§ Assigned task
Once the line containing "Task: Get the" is found, retype it and each line after it through the last entry below, word for word, and nothing else.

[[ Dataset entries, beginning ]]

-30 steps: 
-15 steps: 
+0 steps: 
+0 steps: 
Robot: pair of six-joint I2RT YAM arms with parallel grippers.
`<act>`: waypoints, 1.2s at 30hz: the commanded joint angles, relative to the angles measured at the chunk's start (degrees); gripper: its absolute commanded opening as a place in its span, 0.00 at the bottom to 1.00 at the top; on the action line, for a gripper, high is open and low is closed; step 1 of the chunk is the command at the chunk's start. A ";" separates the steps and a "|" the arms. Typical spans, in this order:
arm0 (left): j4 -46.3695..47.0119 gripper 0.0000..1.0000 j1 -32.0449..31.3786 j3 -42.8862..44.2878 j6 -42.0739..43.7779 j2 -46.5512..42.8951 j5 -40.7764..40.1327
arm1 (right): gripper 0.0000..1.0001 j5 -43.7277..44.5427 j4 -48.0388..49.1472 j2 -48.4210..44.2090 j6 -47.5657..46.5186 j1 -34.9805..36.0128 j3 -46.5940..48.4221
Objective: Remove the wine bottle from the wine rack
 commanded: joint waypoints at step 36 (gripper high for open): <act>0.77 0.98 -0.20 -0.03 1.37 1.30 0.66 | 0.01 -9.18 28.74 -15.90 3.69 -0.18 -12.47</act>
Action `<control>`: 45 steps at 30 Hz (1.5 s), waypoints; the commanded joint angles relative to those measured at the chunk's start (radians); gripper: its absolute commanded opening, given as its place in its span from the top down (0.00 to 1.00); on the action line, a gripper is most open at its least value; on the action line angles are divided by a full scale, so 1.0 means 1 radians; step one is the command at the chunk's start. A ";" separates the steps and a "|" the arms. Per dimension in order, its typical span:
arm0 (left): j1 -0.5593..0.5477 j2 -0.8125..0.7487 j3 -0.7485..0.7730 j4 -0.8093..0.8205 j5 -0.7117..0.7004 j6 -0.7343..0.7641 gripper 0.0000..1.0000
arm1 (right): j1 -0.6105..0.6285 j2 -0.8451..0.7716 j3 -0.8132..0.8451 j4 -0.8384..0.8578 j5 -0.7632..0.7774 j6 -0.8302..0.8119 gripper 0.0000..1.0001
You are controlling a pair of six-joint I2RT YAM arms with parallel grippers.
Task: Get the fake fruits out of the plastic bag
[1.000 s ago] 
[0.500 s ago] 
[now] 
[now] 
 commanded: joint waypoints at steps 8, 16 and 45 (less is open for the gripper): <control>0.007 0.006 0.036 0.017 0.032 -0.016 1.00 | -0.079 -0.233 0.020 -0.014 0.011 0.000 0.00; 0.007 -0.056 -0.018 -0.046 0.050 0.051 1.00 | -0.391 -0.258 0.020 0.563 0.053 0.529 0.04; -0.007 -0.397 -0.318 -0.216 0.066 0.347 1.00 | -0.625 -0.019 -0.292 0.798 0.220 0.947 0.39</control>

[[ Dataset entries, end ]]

§ Output of the task
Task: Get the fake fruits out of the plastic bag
[1.000 s ago] 
[0.500 s ago] 
[now] 
[now] 
 commanded: joint waypoints at steps 8, 16 and 45 (less is open for the gripper): <control>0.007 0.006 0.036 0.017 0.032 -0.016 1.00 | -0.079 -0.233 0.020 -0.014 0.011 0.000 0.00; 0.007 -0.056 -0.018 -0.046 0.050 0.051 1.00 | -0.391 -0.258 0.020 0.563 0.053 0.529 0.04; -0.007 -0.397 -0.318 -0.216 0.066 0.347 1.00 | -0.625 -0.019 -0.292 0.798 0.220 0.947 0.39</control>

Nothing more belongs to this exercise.